Apparently he was trying to 'see patterns' in his symptoms and analyse what factors had preceded them. But he draw an extreme conclusion that even the average layperson would not have. Maybe this would be understandable for individuals with no understanding of physiology, but this guy is a medical doctor! He should be aware of how bodies respond to sugary foods, especially as people age and 'pre-diabetes' symptoms are more likely once you reach middle age. I'd be really concerned if my GP showed this level of medical incompetence.
He has extrapolated from his own experience that it is what we all feel all the time without realising that what he did was not how people with ME self manage.
I am so sick of this portrayal of PwME as being frightened (of both activity itself & the consequences of it), obsessed, and making attributions which have no basis in science or fact. I and many others, am not frightened of activity or it's results, am not obsessive & have learned not to make attributions without very strong reasons (ie a lot more than his '1 afternoon eating too much cake' + next day crash = sugar allergy).

Pls note- I dont believe that anyone who does get obsessed, or who does feel frightened of activity, or who does make such attributions should not be listened to, but i'm sick of them assuming that just because that's what they did, it must mean that is the general problem in PwME.
But clearly that is not the underlying cause of symptoms/illness, since many of us do not fit that profile at all.

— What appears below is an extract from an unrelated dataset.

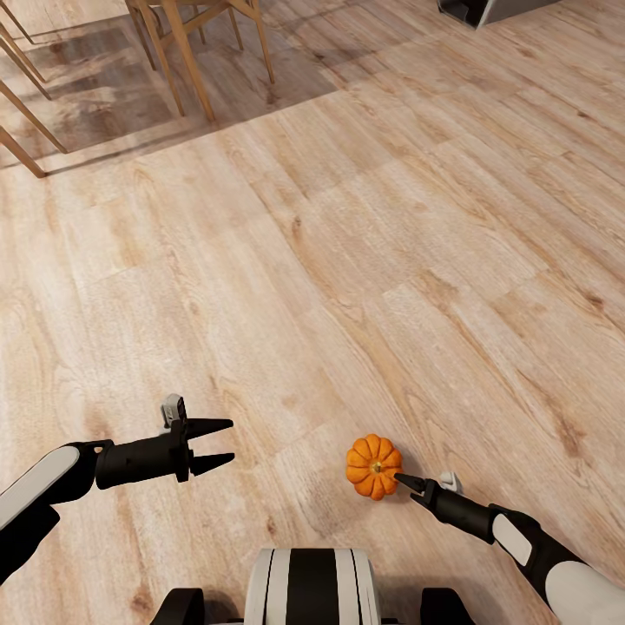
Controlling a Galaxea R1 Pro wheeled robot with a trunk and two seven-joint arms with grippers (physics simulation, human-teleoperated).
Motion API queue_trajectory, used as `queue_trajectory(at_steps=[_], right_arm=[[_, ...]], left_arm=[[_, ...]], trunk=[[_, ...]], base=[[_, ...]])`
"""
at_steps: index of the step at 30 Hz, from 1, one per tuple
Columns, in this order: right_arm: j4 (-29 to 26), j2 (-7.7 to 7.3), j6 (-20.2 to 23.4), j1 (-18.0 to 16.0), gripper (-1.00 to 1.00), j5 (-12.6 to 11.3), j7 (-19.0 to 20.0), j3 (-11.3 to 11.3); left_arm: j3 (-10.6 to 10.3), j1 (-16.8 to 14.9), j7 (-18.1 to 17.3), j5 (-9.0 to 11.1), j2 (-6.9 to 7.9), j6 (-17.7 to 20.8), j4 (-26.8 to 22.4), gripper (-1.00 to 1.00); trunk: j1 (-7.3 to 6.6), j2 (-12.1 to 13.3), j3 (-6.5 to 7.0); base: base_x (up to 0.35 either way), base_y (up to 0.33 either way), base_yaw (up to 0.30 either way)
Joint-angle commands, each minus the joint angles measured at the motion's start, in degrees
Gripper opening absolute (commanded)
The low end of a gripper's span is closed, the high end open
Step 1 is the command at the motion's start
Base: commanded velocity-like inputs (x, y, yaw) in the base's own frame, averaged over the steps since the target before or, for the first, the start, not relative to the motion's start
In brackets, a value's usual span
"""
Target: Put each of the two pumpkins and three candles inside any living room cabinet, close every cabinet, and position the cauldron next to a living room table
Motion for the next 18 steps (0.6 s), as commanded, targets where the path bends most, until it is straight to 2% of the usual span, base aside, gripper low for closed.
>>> queue_trajectory(at_steps=[1, 18], right_arm=[[-0.01, -0.05, 0.40, -0.02, 1.00, -0.60, 0.02, 0.35], [-0.02, -0.09, 0.40, -0.02, 1.00, -0.60, 0.53, 0.35]], left_arm=[[-0.12, -0.05, -0.60, -0.43, 0.05, 0.01, 0.03, 1.00], [-0.12, -0.06, -0.60, -0.43, 0.05, 0.01, 0.00, 1.00]], trunk=[[-0.01, -0.01, -0.03], [-0.01, -0.01, -0.03]], base=[[0.000, 0.000, 0.000], [0.000, 0.000, 0.000]])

I didnt think anyone fit that profile, as i never met anyone who felt properly frightened of minor increases in activity (obviously someone who is very severely affected would quite rationally be scared of something that would leave them in agony for months, but thats not the kind of fear Garner alluded to in his interview). Nor have i met anyone who went beyond observation & keeping an eye out for patterns, & into the kind of obsessiveness he describes. I was merely acknowledging my error when it was pointed out that perhaps some PwME did. I wasn’t intending to make "sweeping generalisation" about anyone.

What i said about improving with LP seems to have been misinterpreted as meaning that i think some PwME are only ill because they're obsessed or something, & will therefore likely improve with LP.....but I would never think that!! So apologies to anyone who read it like that, that was *not* my intent.

My saying it would be 'interesting' to find out if people who reported benefit from LP/CBT were those who felt scared/obsessed with symptom monitoring etc, was just simple curiosity - I wondered if perhaps CBT/LP could help someone to put the huge amount of physical & emotional energy that fear & obsessive behaviour takes out of you, to better use.... & therefore that could seem like an improvement?
I'm just always curious as to why some people report benefit. I detest LP, but am just trying to keep an open mind & not dismiss those who report improvement either.

Sorry, but I'm one of those "weather change" types and it makes my life so miserable...

I'm sorry to hear this, it must be just awful to live with.